#### [TASK BRIEF]
For this exercise, return all the data exactly as it stands.
[Start of Attachment]
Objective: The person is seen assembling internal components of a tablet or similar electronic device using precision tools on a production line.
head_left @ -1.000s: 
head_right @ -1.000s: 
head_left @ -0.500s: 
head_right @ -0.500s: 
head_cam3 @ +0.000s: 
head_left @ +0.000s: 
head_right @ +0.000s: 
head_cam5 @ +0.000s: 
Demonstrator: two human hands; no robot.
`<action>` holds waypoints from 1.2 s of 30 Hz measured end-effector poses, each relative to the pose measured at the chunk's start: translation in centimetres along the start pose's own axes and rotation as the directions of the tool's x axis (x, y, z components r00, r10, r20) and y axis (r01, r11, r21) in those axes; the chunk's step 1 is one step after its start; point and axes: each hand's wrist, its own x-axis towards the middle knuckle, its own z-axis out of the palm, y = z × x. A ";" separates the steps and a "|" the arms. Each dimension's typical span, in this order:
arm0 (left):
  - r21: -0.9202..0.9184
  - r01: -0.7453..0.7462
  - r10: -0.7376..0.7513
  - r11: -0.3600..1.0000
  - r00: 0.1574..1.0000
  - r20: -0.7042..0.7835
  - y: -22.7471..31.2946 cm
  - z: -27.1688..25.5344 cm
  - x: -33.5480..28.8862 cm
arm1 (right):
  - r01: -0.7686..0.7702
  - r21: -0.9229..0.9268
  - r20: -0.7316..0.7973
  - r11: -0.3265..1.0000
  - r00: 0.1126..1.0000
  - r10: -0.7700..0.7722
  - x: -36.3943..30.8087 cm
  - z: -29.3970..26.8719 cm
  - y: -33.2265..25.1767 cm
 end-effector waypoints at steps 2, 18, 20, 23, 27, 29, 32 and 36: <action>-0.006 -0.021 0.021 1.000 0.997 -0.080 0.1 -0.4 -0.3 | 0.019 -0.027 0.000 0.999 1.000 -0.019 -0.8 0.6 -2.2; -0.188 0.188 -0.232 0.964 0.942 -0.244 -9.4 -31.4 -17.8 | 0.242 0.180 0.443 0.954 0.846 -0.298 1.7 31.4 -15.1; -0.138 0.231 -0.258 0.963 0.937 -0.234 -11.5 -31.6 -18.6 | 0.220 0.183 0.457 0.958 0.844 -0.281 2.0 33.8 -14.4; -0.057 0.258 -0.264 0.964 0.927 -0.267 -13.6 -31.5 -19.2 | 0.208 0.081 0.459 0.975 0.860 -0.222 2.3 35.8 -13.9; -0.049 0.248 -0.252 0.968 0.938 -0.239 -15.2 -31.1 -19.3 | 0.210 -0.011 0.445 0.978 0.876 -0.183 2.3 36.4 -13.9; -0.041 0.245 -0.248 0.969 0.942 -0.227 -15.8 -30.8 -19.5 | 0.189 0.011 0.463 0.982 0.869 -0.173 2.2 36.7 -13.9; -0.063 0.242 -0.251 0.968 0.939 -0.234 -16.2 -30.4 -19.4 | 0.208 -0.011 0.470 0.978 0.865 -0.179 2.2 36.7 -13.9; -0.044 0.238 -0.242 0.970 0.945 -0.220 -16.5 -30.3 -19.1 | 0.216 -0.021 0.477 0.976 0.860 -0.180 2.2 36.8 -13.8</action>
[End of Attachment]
#### [TASK ANSWER]
Objective: The person is seen assembling internal components of a tablet or similar electronic device using precision tools on a production line.
head_left @ -1.000s: 
head_right @ -1.000s: 
head_left @ -0.500s: 
head_right @ -0.500s: 
head_cam3 @ +0.000s: 
head_left @ +0.000s: 
head_right @ +0.000s: 
head_cam5 @ +0.000s: 
Demonstrator: two human hands; no robot.
`<action>` holds waypoints from 1.2 s of 30 Hz measured end-effector poses, each relative to the pose measured at the chunk's start: translation in centimetres along the start pose's own axes and rotation as the directions of the tool's x axis (x, y, z components r00, r10, r20) and y axis (r01, r11, r21) in those axes; the chunk's step 1 is one step after its start; point and axes: each hand's wrist, its own x-axis towards the middle knuckle, its own z-axis out of the palm, y = z × x. A ";" separates the steps and a "|" the arms. Each dimension's typical span, in this order:
arm0 (left):
  - r21: -0.9202..0.9184
  - r01: -0.7453..0.7462
  - r10: -0.7376..0.7513
  - r11: -0.3600..1.0000
  - r00: 0.1574..1.0000
  - r20: -0.7042..0.7835
  - y: -22.7471..31.2946 cm
  - z: -27.1688..25.5344 cm
  - x: -33.5480..28.8862 cm
arm1 (right):
  - r01: -0.7686..0.7702
  - r21: -0.9229..0.9268
  - r20: -0.7316..0.7973
  - r11: -0.3265..1.0000
  - r00: 0.1126..1.0000
  - r10: -0.7700..0.7722
  - x: -36.3943..30.8087 cm
  - z: -29.3970..26.8719 cm
  - y: -33.2265..25.1767 cm
 end-effector waypoints at steps 2, 18, 20, 23, 27, 29, 32 and 36: <action>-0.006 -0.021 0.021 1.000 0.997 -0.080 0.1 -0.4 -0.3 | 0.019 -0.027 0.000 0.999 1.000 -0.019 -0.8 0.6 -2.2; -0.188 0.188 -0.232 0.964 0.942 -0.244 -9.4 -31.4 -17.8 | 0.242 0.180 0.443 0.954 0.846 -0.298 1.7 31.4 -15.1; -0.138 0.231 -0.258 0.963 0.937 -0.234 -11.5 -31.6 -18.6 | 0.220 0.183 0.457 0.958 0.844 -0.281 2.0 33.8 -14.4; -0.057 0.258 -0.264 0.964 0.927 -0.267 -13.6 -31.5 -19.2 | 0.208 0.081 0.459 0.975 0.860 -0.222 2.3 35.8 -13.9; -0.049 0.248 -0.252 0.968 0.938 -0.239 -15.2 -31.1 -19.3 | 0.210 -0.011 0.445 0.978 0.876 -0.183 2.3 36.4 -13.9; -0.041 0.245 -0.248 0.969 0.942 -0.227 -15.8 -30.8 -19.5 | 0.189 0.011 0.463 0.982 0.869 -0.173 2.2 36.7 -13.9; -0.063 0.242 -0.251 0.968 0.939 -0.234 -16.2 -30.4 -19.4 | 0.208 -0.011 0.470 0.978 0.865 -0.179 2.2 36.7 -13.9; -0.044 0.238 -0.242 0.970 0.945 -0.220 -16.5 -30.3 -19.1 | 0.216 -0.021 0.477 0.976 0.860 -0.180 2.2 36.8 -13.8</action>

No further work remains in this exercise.